■ Task requirements: Copy out all lines of the records in which the word "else" appears.

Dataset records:
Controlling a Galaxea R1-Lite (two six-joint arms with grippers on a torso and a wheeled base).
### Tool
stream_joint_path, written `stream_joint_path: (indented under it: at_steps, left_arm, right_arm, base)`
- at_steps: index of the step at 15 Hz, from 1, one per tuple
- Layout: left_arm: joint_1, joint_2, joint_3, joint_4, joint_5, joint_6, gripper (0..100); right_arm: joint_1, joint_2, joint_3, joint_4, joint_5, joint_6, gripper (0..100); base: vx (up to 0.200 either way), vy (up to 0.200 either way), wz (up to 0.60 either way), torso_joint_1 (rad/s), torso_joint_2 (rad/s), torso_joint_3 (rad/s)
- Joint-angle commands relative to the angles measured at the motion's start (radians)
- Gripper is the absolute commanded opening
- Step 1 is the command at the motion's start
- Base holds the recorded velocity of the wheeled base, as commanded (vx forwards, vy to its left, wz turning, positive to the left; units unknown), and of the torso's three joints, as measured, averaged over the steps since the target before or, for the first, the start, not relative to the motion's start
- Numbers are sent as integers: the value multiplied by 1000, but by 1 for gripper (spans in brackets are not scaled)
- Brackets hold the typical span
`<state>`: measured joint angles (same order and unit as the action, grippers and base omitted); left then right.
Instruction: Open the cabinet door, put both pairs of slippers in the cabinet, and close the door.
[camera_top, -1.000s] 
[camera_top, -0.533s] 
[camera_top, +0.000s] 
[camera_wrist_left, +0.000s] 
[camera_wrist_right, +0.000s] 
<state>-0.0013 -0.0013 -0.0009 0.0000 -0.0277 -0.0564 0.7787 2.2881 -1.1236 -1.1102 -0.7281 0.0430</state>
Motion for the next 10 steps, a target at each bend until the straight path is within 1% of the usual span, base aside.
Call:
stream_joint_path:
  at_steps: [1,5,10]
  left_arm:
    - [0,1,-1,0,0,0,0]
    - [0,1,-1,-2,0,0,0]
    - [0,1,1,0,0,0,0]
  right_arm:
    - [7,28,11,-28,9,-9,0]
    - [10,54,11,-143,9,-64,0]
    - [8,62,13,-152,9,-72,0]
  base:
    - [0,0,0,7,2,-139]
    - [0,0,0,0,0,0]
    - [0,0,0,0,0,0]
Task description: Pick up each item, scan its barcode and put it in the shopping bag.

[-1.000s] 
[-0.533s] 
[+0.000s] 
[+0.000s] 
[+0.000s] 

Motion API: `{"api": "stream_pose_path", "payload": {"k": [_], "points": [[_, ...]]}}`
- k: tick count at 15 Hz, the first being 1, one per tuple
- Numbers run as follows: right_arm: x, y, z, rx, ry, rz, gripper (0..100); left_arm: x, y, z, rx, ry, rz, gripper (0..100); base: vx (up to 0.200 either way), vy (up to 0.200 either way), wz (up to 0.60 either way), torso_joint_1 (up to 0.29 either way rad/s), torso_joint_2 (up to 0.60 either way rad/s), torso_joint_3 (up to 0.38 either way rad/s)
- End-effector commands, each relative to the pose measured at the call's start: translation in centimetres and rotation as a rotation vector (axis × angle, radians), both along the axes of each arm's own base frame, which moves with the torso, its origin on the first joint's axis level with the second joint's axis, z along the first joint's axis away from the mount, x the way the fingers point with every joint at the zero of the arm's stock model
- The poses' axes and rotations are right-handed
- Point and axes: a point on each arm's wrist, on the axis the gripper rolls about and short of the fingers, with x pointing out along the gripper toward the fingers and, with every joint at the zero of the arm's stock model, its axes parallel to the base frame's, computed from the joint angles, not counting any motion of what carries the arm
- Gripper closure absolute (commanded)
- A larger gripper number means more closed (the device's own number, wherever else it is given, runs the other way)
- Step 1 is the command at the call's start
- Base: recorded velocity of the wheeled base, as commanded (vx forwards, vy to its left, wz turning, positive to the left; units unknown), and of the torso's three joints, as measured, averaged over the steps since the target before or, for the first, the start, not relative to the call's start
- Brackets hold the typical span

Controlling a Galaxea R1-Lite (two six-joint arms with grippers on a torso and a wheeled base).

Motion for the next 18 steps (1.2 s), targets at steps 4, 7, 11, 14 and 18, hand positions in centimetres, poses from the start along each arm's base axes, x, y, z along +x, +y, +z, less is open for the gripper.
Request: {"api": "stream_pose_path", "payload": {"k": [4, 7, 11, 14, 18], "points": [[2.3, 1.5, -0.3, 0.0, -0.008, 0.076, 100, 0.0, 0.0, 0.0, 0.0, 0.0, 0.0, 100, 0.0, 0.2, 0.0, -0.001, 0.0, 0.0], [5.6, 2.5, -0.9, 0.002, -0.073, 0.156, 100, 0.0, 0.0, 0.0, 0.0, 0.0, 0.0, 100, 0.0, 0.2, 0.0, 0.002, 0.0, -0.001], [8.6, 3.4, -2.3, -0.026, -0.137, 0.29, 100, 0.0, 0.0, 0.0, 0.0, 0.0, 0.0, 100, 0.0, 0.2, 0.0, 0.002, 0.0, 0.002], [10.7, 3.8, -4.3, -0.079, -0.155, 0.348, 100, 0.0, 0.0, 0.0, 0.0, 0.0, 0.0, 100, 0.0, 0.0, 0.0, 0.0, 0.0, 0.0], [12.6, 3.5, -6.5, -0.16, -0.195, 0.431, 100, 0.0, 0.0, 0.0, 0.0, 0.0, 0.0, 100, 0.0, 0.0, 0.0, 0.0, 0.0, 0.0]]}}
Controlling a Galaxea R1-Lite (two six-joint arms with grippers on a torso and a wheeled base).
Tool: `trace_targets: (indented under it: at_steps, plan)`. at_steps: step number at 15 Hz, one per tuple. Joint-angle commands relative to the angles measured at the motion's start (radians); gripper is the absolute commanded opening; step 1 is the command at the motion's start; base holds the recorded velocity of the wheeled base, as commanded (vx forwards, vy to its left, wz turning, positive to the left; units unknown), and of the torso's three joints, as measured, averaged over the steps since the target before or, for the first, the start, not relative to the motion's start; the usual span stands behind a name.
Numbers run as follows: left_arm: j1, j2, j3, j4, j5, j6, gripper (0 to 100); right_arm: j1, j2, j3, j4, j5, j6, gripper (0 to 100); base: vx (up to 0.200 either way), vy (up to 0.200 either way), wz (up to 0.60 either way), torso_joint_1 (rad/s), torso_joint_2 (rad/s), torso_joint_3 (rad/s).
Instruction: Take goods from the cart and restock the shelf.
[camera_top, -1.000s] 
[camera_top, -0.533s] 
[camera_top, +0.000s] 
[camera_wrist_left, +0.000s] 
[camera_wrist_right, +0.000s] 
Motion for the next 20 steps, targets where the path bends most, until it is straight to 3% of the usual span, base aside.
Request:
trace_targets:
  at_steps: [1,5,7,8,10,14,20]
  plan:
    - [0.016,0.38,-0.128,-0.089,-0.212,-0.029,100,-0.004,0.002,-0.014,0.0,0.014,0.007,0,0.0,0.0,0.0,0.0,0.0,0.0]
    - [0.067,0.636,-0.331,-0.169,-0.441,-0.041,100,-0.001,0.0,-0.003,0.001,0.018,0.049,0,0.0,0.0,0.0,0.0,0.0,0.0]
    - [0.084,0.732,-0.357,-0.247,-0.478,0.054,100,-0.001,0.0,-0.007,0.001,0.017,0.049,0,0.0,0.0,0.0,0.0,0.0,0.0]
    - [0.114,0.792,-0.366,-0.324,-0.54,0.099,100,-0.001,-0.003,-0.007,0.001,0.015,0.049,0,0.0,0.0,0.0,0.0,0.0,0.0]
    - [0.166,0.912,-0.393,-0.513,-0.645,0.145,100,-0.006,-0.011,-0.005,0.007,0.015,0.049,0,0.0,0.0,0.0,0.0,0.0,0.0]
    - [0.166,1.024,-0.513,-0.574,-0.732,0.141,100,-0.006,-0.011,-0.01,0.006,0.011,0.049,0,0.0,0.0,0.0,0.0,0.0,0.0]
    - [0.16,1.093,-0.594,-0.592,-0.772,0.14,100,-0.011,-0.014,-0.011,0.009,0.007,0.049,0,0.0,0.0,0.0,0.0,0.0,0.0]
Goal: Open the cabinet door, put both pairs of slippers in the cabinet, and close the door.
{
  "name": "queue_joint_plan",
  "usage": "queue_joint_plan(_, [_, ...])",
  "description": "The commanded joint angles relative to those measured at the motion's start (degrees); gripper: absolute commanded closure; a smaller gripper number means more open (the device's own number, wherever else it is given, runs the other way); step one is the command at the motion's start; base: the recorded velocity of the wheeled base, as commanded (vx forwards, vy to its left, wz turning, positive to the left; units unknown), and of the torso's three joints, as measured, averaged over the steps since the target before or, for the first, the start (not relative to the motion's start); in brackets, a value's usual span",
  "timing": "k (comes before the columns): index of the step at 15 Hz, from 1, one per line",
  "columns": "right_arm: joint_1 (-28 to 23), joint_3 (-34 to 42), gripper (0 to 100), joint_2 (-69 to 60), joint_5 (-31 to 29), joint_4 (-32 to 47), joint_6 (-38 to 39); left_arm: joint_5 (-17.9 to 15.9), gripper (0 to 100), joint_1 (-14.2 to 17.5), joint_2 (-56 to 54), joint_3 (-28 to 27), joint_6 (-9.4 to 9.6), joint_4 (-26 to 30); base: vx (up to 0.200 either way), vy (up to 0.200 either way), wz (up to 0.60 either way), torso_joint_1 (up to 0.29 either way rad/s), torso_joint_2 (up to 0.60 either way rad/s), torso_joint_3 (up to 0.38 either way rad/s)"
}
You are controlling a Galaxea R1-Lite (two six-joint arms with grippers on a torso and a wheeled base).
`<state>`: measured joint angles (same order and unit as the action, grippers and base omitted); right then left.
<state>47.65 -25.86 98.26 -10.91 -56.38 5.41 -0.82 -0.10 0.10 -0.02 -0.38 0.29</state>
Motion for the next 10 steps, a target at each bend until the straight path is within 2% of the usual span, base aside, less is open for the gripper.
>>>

■ Result:
- A larger gripper number means more closed (the device's own number, wherever else it is given, runs the other way)
  "description": "The commanded joint angles relative to those measured at the motion's start (degrees); gripper: absolute commanded closure; a smaller gripper number means more open (the device's own number, wherever else it is given, runs the other way); step one is the command at the motion's start; base: the recorded velocity of the wheeled base, as commanded (vx forwards, vy to its left, wz turning, positive to the left; units unknown), and of the torso's three joints, as measured, averaged over the steps since the target before or, for the first, the start (not relative to the motion's start); in brackets, a value's usual span",

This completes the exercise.